Two episodes in (only three were released today).

Easily one of the most visually impressive TV shows ever made. Outrageous production values and a very high-tier cast. Lee Pace and Jared Harris are, of course, magnificent, but a great appearance by Alexander Siddig as well. It made me wonder if that was a nod to the DS9 episode Statistical Probabilities, which was highly influenced by psychohistory.

The visual design is also exceptional: it looks like they took the definitive Asimov covers - the Elson and Foss covers of the 1970s - and melded them with a lived-in look to create something that's quite impressive. In the first episode alone, there are a dozen amazing SF images.

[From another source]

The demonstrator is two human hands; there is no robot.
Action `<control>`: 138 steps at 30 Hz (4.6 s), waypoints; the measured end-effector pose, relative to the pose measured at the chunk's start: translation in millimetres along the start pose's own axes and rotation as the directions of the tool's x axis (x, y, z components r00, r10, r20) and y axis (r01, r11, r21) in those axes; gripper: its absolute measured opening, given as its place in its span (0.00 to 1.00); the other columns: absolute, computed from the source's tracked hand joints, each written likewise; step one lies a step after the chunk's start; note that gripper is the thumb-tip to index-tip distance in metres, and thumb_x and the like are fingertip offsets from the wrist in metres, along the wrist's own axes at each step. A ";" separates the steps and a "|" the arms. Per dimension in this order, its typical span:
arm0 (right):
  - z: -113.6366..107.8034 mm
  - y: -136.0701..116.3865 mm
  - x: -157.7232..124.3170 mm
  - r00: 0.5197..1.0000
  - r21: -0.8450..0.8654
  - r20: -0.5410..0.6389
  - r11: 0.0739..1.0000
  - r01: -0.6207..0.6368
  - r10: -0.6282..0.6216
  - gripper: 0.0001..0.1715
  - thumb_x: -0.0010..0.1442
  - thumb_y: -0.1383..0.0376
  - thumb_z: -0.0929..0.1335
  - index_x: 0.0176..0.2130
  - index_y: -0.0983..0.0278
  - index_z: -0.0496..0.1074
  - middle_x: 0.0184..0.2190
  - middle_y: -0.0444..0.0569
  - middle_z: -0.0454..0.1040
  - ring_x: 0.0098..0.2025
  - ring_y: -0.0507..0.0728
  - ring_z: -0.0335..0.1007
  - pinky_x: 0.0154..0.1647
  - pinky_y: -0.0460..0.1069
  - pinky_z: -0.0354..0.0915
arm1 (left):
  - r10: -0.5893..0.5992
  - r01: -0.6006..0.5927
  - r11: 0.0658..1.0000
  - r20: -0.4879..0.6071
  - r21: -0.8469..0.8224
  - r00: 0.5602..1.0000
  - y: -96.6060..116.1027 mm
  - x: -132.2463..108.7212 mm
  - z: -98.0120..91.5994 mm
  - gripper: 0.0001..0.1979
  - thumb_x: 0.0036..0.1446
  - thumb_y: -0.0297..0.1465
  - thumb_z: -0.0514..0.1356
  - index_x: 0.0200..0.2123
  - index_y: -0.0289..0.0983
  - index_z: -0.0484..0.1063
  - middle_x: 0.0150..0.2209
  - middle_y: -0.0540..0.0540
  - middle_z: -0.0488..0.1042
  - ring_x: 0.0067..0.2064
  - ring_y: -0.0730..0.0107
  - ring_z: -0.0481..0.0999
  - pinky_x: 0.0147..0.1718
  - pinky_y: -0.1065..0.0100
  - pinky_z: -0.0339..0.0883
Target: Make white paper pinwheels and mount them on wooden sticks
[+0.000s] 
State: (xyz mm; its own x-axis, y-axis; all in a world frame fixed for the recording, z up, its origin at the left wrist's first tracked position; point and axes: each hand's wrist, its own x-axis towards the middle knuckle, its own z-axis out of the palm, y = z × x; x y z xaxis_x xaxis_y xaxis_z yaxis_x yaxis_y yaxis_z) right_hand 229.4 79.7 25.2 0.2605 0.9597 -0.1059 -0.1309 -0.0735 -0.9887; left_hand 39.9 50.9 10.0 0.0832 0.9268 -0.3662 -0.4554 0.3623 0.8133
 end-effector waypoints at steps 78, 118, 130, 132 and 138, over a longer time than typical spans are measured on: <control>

It's truer to the books than expected in some areas (including being fairly slow and talky), but it adds a lot of new material to fill in the immense, yawning gaps of the original narrative. Splitting Emperor Cleon XII into three clones is an interesting idea, and the idea of a 9/11-style mega-terror-attack as a symbol of the beginning of the Empire's fall works quite well. Also having the knowledge of robots being more widespread and having the Spacer culture still existing (rather than having faded out millennia earlier) are intriguing changes.

The ending of episode 2 was really weird though. Interesting to see how they resolve that.

Only two episodes were released in the US.  Did you get three in the UK?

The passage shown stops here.